I am not sure why you are using a breadth-first search. Usually it is easier to reason about depth-first algorithms (at least for me). Recursive depth-first back-tracking algorithms do not require a queue and the intermediate results are automatically stored temporarily on the stack.
If you stored the result as "RD" (i.e., right, down) instead of e.g. 0, 2, 14 in a HashSet<T>, then this would automatically eliminate duplicates of "original" versus "condensed" as well as duplicates given by translations. Also, since you are not interested in mirrored patterns, there is no need to consider other cells than your 0-cell as starting point. Other cells would allow you to start by going up or left and would result in a mirrored pattern compared to first going down or right.

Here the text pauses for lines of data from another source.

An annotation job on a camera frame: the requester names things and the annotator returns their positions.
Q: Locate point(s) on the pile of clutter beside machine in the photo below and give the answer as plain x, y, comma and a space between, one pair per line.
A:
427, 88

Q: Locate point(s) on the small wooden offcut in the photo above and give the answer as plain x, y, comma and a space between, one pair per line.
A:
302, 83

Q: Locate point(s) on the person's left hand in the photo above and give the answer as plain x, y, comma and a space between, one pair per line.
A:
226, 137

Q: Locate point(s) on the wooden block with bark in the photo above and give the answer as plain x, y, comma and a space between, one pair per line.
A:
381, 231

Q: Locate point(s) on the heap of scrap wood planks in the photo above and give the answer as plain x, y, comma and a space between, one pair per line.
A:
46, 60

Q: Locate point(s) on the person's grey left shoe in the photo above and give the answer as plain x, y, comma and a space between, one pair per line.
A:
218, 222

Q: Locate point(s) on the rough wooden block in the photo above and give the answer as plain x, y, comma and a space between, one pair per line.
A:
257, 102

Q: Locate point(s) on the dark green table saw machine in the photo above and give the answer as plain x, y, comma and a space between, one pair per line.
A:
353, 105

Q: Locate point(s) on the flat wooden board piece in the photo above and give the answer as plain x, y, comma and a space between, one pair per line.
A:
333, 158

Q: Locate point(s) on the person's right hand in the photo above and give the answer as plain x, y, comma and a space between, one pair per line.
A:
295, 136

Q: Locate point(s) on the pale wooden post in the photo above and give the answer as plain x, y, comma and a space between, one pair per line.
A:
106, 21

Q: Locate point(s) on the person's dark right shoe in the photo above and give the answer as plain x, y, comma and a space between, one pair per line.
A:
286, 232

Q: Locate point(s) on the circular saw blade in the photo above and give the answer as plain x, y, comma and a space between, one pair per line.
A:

I am not sure whether this exactly what you need, nut here is my attempt:
internal class ValidPositionGenerator
{
const int N = 4;
private readonly bool[,] _board = new bool[N, N];
private readonly StringBuilder _pattern = new();
public HashSet<string> Positions { get; } = new();
public void Generate(int x, int y)
{
_board[x, y] = true;
// Move right
if (x < N - 1 && !_board[x + 1, y]) {
if (_pattern.Length == 0 || _pattern[^1] != 'R') {
_pattern.Append('R');
Positions.Add(_pattern.ToString());
Generate(x + 1, y);
_pattern.Length--;
} else {
Generate(x + 1, y);
}
}
// Move down
if (y < N - 1 && !_board[x, y + 1]) {
if (_pattern.Length == 0 || _pattern[^1] != 'D') {
_pattern.Append('D');
Positions.Add(_pattern.ToString());
Generate(x, y + 1);
_pattern.Length--;
} else {
Generate(x, y + 1);
}
}
// Move left
if (x > 0 && !_board[x - 1, y]) {
if (_pattern.Length == 0 || _pattern[^1] != 'L') {
_pattern.Append('L');
Positions.Add(_pattern.ToString());
Generate(x - 1, y);
_pattern.Length--;
} else {
Generate(x - 1, y);
}
}
// Move up
if (y > 0 && !_board[x, y - 1]) {
if (_pattern.Length == 0 || _pattern[^1] != 'U') {
_pattern.Append('U');
Positions.Add(_pattern.ToString());
Generate(x, y - 1);
_pattern.Length--;
} else {
Generate(x, y - 1);
}
}
_board[x, y] = false; // back-track
}
}
I tested it with
var generator = new ValidPositionGenerator();
generator.Generate(0, 0);
foreach (string position in generator.Positions) {
Console.WriteLine(position);
}
Note that this might generate moves like RDLU where the last U bumps into the starting point. This happens because the notation is condensed. The "real" moves should either be RDDLU or RDLLU. I don't know if you need to know this or whether knowing the turns is enough.
According to your comment you want the unpacked version. Of course there will many more unpacked versions than packed ones.
It can be achieved by replacing this (showing only one direction but would apply to all four):
// Move right
if (x < N - 1 && !_board[x + 1, y]) {
if (_pattern.Length == 0 || _pattern[^1] != 'R') {
_pattern.Append('R');
Positions.Add(_pattern.ToString());
Generate(x + 1, y);
_pattern.Length--;
} else {
Generate(x + 1, y);
}
}
by
// Move right
if (x < N - 1 && !_board[x + 1, y]) {
_pattern.Append('R');
Positions.Add(_pattern.ToString());
Generate(x + 1, y);
_pattern.Length--;
}
On a 4 x 4 grid 382 packed and 2110 unpacked positions are created. I.e., ~5.5 time more unpacked than packed.
For a 6 x 6 grid it gets worse: 352,098 packed vs. 31,811,176 unpacked. I.e., ~90 times more unpacked!